**TASK INSTRUCTIONS:** Exact wording is required: transcribe all the entries and leave the images out.
+ + + + +
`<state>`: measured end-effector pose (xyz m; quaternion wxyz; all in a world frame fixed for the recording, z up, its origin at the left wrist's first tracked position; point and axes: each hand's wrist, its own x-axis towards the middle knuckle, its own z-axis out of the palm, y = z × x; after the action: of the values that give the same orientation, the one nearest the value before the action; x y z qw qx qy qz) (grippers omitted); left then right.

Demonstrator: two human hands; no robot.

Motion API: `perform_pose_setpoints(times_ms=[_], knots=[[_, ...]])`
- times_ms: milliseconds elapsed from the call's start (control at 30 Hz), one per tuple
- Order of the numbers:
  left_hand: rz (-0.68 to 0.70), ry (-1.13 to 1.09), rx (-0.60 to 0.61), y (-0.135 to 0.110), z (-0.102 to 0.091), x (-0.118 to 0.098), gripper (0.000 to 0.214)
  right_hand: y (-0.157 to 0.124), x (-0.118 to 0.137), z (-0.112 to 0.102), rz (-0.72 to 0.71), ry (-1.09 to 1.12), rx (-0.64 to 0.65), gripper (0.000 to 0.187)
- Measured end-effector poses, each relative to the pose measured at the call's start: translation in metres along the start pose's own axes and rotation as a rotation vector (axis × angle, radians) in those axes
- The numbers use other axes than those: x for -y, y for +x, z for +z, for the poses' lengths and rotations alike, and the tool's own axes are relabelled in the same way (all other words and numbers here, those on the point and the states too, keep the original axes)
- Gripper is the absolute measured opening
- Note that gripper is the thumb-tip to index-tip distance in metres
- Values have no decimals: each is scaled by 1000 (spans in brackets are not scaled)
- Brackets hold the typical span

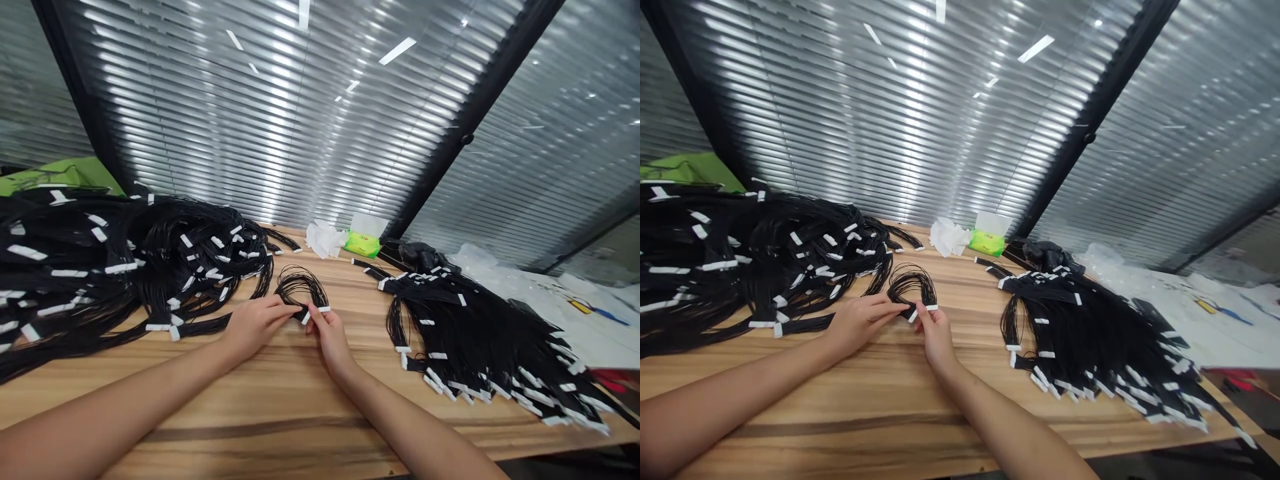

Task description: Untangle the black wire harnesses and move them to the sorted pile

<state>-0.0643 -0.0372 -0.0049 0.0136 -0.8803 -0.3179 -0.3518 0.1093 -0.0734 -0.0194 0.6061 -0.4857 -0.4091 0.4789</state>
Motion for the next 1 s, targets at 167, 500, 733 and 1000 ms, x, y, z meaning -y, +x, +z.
perform_pose_setpoints(times_ms=[167,500,733,1000], knots=[[-42,-50,63,2,-2,1,24,3,-4,4,-18,8,40,42],[-119,-41,199,4,3,-3,21,4,-8,8,-56,-72,58,42],[93,43,120,6,-8,-8,26,7,-3,5,-34,81,-2,35],[-49,-65,65,6,-5,4,25,13,4,-7,98,395,32,22]])
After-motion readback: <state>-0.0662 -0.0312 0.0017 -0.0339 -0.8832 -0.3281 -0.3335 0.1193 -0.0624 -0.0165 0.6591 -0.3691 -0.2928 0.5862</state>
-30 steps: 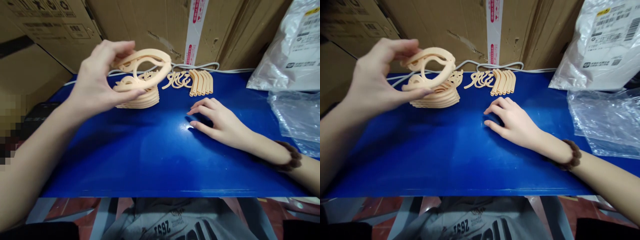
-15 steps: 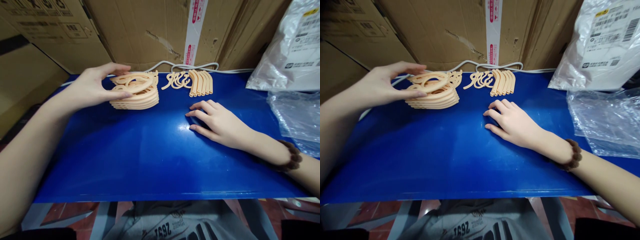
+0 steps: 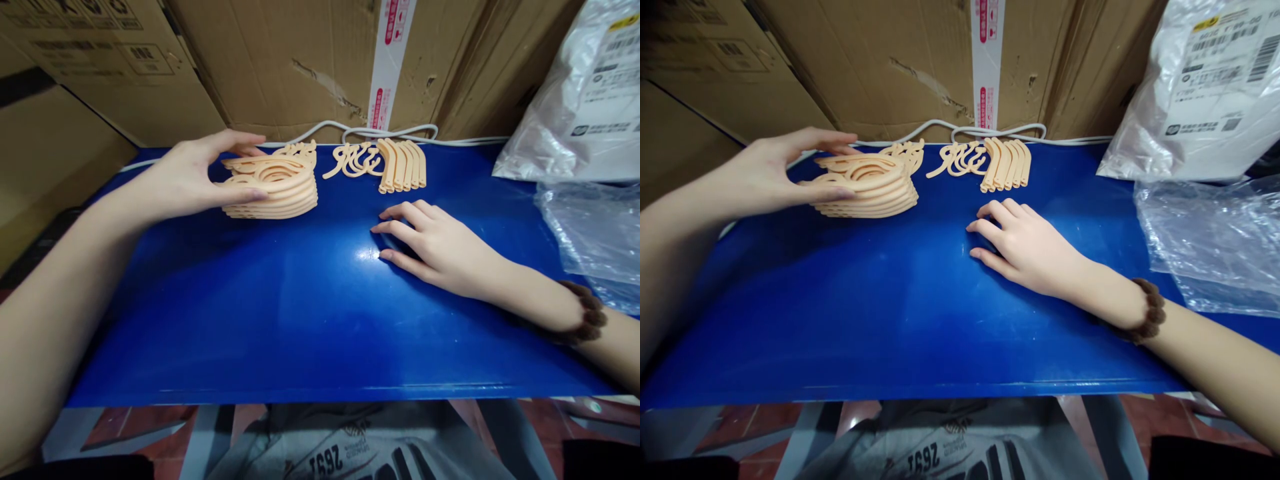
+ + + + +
**EXERCISE RESPONSE:**
`<state>`: measured end-effector pose (xyz m; quaternion wxyz; all in a world frame fixed for the recording, z up, its origin at the left wrist's first tracked position; point and axes: each hand's wrist, its own x-axis towards the middle knuckle, its own z-axis out of the palm, y = z × x; after the action: of the values that give the same orientation, the one nearest the value before the action; x y z qw qx qy qz) (grippers omitted); left then right.

Demonstrator: two human hands; no robot.

Motion API: `perform_pose_setpoints(times_ms=[_], knots=[[_, ...]])`
- times_ms: milliseconds elapsed from the call's start (control at 30 Hz), one per tuple
- Order of the numbers:
  left_hand: rz (-0.68 to 0.70), ry (-1.13 to 1.09), rx (-0.60 to 0.61), y (-0.135 to 0.110), z (-0.102 to 0.091), x (-0.118 to 0.098), gripper (0.000 to 0.214)
  right_hand: y (-0.157 to 0.124), x (-0.118 to 0.137), z (-0.112 to 0.102), rz (-0.72 to 0.71), ry (-1.09 to 1.12), rx (-0.64 to 0.65), gripper (0.000 to 0.187)
- Measured end-effector poses, each relative to the pose measured at the call's start: translation in metres along the start pose's own axes and rotation as a rotation vector (axis × angle, radians) in those axes
- The numbers use other axes than those: x for -y, y for +x, z for +z, for the poses' lengths and rotations alike, and the tool's own axes are relabelled in the same way (all other words and numbers here, those on the point and the states too, keep the original axes)
- Gripper is the absolute measured opening
- Note that gripper is the thumb-tip to index-tip distance in metres
- Values have no decimals: each is scaled by 1000 (spans in brackets are not scaled)
- Brackets hold the typical span


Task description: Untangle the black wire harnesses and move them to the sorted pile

<state>-0.0643 -0.0372 -0.0049 0.0136 -0.8803 -0.3179 -0.3518 0.1093 -0.0734 -0.0194 0.6061 -0.4857 -0.4091 0.4789</state>
Motion for the next 1 s, targets at 167, 500, 733 and 1000 ms, x, y, z meaning -y, +x, +z.
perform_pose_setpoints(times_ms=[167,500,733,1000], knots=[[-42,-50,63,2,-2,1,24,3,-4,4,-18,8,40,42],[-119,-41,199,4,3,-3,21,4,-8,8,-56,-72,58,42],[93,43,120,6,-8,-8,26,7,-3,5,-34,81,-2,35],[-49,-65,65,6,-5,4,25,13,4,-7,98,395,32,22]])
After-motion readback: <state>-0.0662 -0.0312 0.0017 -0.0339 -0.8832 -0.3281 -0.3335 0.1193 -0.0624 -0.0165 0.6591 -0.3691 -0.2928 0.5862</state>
-30 steps: 
-15 steps: 
+0 steps: 

Nothing else remains for the exercise.